As journalist William Langewiesche notes, pirate tolls are nothing compared to the taxes that shipping – ‘not exactly a criminal industry but an anarchic and amoral one’ – would have to pay, if law and order prevailed.8

If illegal fishing is left unchecked, more piracy fronts may open up. Fishers in Senegal, who have seen catches drop 75 per cent in 10 years, warn they will ‘fight for fish at sea’ with guns, if the plunder is not stopped.9

With piracy in retreat in Somalia, the foreign trawlers have returned. Indian Ocean fisheries workers are frustrated by naval ships that seek piracy tip-offs but do not take action on illegal fishing.

In the long run

Defending the resources of poor nations and boosting livelihood options are just one part of the solution. International relations scholar Christian Bueger says a ‘peace-building methodology’, which recognizes complexity and engages the locals, will be the key to wiping out global piracy in the long run.10

Fragile societies can have their own solutions. In Somalia, local umbrage saw pirates expelled from their coastal lairs for bad behaviour. Somali journalist Jamal Osman reports that diaspora uncles berating hostage-takers by mobile phone from London may have had as big an impact on victim’s welfare as the World War Three-style flotillas.
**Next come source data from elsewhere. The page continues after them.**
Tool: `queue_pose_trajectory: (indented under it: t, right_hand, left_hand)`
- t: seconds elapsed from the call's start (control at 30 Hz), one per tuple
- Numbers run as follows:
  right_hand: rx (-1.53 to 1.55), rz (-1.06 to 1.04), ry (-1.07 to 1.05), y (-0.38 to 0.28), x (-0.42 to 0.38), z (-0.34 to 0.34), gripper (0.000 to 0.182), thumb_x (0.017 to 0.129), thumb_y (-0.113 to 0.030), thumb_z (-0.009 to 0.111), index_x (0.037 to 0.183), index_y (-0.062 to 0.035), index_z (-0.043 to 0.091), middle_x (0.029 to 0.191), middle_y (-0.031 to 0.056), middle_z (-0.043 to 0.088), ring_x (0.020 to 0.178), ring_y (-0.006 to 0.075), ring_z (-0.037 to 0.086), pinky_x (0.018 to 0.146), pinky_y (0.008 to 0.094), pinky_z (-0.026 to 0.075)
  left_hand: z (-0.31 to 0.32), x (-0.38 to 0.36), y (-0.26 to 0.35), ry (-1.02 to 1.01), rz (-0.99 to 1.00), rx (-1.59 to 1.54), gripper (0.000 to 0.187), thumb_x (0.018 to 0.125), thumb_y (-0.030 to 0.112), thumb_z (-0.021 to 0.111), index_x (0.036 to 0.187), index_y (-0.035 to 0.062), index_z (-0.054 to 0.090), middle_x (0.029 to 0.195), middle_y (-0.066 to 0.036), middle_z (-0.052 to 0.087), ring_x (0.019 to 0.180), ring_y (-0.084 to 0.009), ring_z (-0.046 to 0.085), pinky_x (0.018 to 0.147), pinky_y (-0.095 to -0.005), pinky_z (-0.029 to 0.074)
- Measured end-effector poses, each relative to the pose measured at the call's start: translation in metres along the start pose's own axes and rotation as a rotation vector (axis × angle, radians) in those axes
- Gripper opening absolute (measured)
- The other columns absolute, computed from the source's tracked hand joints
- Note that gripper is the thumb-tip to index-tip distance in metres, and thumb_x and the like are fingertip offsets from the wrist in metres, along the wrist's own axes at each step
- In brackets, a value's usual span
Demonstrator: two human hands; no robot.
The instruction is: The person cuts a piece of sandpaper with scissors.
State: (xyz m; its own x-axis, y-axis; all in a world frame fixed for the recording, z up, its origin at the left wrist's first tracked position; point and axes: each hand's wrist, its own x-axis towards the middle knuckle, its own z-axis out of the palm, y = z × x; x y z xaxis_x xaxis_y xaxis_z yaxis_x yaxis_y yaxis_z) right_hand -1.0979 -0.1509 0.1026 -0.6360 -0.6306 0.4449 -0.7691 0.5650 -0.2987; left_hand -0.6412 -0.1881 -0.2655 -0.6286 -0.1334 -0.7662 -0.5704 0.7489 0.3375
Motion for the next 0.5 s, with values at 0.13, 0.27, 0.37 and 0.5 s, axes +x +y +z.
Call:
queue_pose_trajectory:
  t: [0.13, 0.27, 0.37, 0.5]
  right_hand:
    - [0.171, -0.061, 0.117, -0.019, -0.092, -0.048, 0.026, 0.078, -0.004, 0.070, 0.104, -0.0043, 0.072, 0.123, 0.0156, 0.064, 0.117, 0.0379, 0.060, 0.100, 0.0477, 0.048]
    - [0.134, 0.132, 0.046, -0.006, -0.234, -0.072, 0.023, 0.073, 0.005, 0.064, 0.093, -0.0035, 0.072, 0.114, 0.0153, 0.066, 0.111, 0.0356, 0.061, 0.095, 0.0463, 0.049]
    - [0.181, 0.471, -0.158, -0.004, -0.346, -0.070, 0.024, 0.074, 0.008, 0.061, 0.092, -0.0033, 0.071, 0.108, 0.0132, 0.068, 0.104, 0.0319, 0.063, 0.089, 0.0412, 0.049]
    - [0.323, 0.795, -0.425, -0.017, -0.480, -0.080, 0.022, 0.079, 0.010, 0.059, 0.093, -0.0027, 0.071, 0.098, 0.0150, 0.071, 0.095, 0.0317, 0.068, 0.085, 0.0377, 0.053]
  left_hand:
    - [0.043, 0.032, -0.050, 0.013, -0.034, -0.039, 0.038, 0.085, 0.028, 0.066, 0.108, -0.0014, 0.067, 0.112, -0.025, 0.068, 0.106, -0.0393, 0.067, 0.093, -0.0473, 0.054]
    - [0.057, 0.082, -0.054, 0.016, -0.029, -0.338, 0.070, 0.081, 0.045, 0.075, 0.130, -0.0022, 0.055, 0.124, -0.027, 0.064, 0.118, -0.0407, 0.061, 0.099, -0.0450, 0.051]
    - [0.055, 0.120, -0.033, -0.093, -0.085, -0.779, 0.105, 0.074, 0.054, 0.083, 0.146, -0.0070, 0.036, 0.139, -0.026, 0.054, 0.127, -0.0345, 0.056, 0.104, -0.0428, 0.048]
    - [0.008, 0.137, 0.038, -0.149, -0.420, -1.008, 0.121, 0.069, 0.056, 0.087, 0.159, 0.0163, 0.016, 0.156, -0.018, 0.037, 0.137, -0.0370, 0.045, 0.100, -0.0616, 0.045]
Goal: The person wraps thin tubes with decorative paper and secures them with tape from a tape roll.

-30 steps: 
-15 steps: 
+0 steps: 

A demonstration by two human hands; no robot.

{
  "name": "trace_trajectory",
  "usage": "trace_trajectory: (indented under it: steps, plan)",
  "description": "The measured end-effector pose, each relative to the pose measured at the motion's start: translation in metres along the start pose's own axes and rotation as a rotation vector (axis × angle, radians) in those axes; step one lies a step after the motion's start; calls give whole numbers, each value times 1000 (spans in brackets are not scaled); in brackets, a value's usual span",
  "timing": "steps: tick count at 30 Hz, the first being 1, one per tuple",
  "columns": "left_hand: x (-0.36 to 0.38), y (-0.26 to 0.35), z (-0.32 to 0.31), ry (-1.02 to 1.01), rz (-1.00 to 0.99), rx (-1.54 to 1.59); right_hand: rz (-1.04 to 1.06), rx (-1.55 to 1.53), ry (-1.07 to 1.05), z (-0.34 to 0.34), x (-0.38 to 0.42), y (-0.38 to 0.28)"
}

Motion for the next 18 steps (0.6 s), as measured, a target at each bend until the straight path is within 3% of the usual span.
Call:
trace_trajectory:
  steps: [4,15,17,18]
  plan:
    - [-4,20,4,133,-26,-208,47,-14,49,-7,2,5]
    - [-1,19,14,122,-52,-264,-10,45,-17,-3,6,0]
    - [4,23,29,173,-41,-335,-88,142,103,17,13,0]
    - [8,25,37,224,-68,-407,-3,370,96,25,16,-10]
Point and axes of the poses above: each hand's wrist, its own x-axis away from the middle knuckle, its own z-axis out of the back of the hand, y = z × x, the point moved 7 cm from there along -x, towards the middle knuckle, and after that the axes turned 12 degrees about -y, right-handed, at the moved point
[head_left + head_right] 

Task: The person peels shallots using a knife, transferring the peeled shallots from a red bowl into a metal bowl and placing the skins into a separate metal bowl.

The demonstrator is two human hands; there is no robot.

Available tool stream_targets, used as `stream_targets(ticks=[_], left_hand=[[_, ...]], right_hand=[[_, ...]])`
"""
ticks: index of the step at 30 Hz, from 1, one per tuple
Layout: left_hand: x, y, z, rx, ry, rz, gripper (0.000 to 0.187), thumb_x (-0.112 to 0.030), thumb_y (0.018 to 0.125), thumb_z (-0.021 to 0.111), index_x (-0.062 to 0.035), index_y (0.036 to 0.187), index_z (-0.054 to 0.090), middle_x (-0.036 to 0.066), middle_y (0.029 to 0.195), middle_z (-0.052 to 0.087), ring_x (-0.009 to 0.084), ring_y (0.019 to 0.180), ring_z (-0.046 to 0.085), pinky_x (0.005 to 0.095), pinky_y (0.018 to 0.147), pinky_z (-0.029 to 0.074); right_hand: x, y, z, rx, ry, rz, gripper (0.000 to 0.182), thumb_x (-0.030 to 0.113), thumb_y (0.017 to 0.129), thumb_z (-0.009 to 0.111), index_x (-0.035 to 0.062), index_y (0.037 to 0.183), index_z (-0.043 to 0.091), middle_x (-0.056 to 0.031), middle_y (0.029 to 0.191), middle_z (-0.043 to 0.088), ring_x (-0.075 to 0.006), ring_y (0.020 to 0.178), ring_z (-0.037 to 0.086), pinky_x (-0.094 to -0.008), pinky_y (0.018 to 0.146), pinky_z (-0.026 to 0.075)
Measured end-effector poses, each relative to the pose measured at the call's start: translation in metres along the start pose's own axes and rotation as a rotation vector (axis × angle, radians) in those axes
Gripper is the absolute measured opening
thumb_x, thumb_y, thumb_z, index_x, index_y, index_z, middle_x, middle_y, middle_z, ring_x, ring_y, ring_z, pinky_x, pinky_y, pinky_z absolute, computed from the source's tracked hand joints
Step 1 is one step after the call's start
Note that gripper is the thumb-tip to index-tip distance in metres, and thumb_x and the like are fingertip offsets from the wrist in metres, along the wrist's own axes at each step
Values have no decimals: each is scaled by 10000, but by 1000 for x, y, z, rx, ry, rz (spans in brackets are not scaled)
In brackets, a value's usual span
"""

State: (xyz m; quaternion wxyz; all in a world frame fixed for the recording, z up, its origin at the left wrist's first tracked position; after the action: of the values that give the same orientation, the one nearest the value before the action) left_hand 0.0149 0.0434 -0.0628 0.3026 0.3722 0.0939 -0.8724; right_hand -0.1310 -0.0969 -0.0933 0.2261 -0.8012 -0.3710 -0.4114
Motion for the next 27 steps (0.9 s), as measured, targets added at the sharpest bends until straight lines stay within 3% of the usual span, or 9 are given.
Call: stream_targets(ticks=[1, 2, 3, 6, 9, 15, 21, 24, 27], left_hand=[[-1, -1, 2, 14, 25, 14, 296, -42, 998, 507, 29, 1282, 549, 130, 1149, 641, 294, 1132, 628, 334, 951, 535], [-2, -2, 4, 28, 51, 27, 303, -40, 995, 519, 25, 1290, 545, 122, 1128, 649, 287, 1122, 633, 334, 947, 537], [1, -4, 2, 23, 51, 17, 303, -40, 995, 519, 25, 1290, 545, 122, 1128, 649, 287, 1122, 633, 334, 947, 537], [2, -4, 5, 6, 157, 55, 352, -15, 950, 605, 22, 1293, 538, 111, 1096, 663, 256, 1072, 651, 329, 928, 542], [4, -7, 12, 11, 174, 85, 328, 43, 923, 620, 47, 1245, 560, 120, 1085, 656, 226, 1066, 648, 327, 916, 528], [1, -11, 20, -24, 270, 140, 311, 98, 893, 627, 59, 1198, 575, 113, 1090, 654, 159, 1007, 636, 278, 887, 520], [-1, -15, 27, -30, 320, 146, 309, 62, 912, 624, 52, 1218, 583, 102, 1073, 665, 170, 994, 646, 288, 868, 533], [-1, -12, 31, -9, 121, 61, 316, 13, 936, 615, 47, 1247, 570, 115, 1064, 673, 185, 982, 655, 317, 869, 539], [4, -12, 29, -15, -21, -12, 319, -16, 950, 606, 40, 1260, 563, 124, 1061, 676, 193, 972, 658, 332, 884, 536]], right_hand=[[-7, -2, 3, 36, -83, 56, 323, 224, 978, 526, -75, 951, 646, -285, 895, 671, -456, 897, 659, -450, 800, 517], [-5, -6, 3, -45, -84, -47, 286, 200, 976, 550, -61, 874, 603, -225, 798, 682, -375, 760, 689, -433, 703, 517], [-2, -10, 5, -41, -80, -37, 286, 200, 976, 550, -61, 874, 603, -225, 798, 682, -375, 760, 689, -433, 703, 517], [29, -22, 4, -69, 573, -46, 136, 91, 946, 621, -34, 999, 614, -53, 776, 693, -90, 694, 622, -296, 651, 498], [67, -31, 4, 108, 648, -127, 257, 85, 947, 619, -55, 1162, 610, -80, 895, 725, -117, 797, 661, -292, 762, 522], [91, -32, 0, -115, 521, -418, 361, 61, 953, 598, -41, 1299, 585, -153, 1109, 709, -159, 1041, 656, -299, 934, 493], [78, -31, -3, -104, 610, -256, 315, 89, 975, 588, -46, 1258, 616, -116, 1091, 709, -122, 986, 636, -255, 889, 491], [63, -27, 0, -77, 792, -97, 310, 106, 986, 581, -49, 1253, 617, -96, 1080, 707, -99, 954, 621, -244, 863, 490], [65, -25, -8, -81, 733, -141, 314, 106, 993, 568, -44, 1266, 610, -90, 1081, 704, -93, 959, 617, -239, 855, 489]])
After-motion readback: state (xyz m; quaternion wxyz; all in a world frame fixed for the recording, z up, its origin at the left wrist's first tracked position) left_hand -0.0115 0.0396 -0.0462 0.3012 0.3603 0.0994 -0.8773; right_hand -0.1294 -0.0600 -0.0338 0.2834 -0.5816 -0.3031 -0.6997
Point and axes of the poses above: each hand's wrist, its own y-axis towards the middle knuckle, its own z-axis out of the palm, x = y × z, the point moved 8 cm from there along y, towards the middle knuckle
We need to think outside the hard-security box. This may include recognizing that Nigeria’s militant pirates, as unsavoury as they are, are also powerful political players in fragmented states. There may be ways to marry the interests of different stakeholders. Would shippers consider choosing razor wire over armed guards and putting the money thereby saved into a fund for fishermen? Would insurers drop their fees on seeing evidence of good community relations?

A slowly re-emerging trade in spindly lobsters close to Somali shores, for example, needs cold stores, infrastructure and fishing gear, not high-flying Global Hawks droning overhead.

In the long term, counter-piracy will be best served by a development approach, not by exporting our gunslingers.

Notes:

  1. ‘The Navy’s role in Resilience and Prosperity’, Battle of the Atlantic Anniversary Seminar, 12 May 2013.
  2. UK Parliament Foreign Affairs Committee report, 2012.
  3. US Energy Information Administration.
  4. ‘Freed Somali pirates “probably died” – Russian source’, BBC News online, May 2010.
  5. Charlotte Eager, ‘To catch a pirate: The British ex-servicemen battling to protect international shipping from the clutches of Somali pirates’, Daily Mail, 11 Dec 2010.
  6. A Secret Subsidy. Oil Companies, the Navy and the response to piracy, Platform, October 2012.
  7. ‘Maritime Security in the Gulf of Guinea’. Report of the conference held at Chatham House, London, 6 Dec 2012.
  8. William Langewiesche, The Outlaw Sea, Granta, 2006.
  9. John Vidal, ‘Will over­­fishing by foreigners drive Senegalese fishermen to piracy?’, The Guardian, 3 April 2012.
  10. Christian Bueger, Jan Stockbruegger and Sacha Werthes, ‘Pirates, Fishermen and Peacebuilding – Options for Counter-Piracy in Somalia’, Contemporary Security Policy, 32:2 356-381, 2011.